Step 1: Understanding the Concept:
Angular acceleration is calculated using \(\alpha = \tau / I_{total}\). The total moment of inertia (\(I\)) is the sum of MOIs of the rod and the two discs about the central axis \(AB\).
Step 2: Key Formula or Approach:
MOI of rod (mid-point): \(I_r = \frac{1}{12}ML^2\).
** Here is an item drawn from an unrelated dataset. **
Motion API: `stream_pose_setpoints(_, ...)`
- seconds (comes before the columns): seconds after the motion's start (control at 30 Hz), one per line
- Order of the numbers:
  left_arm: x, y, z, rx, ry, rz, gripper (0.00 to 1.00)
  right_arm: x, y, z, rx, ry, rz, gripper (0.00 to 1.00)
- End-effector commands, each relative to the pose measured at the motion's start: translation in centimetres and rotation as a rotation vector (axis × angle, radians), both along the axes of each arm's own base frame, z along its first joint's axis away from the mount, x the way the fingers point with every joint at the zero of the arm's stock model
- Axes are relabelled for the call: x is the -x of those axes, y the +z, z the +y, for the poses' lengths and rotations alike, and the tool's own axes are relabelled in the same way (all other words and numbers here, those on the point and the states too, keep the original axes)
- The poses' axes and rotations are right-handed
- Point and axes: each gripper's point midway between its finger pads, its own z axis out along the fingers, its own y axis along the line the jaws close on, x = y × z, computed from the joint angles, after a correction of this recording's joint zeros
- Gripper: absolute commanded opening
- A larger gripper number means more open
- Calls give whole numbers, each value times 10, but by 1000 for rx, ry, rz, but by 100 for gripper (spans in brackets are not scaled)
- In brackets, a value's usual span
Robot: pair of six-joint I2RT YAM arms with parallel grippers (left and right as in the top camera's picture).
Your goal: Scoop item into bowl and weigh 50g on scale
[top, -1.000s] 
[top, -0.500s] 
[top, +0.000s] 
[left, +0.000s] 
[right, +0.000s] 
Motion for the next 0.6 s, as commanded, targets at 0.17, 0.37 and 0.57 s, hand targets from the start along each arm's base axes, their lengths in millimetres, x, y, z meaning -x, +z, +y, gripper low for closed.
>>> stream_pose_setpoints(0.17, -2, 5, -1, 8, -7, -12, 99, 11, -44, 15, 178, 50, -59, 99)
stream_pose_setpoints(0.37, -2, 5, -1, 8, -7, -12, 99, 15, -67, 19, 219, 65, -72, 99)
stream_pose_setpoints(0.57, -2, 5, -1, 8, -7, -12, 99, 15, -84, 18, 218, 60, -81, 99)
MOI of disc about diameter: \(I_d = \frac{1}{4}MR^2\).
Parallel Axis Theorem: \(I = I_{cm} + Md^2\).
Step 3: Detailed Explanation:
1. MOI of Rod (\(I_{rod}\)): \(M = 600 \text{ g}, L = 30 \text{ cm}\).
\[ I_{rod} = \frac{1}{12} \times 600 \times 30^2 = 50 \times 900 = 45,000 \text{ g.cm}^2 \]
2. MOI of Discs (\(I_{discs}\)): The axis \(AB\) passes through the mid-point of the rod. Based on the diagram, the discs are \(10 \text{ cm}\) from the axis.
MOI of one disc about its diameter: \(I_{dia} = \frac{1}{4} \times 600 \times 10^2 = 15,000 \text{ g.cm}^2\).
Applying Parallel Axis Theorem (\(d = 10 \text{ cm}\)):
\[ I_{1\_disc} = 15,000 + 600(10^2) = 15,000 + 60,000 = 75,000 \text{ g.cm}^2 \]
Total MOI for two discs: \(2 \times 75,000 = 150,000 \text{ g.cm}^2\).
3. Total MOI (\(I_{total}\)):
\[ I_{total} = 45,000 + 150,000 = 195,000 \text{ g.cm}^2 \]
4. Angular Acceleration (\(\alpha\)):
\[ \alpha = \frac{\tau}{I_{total}} = \frac{43 \times 10^5}{1.95 \times 10^5} \approx 22.05 \text{ rad/s}^2 \]
Step 4: Final Answer:
The angular acceleration is \(22 \text{ rad/s}^2\).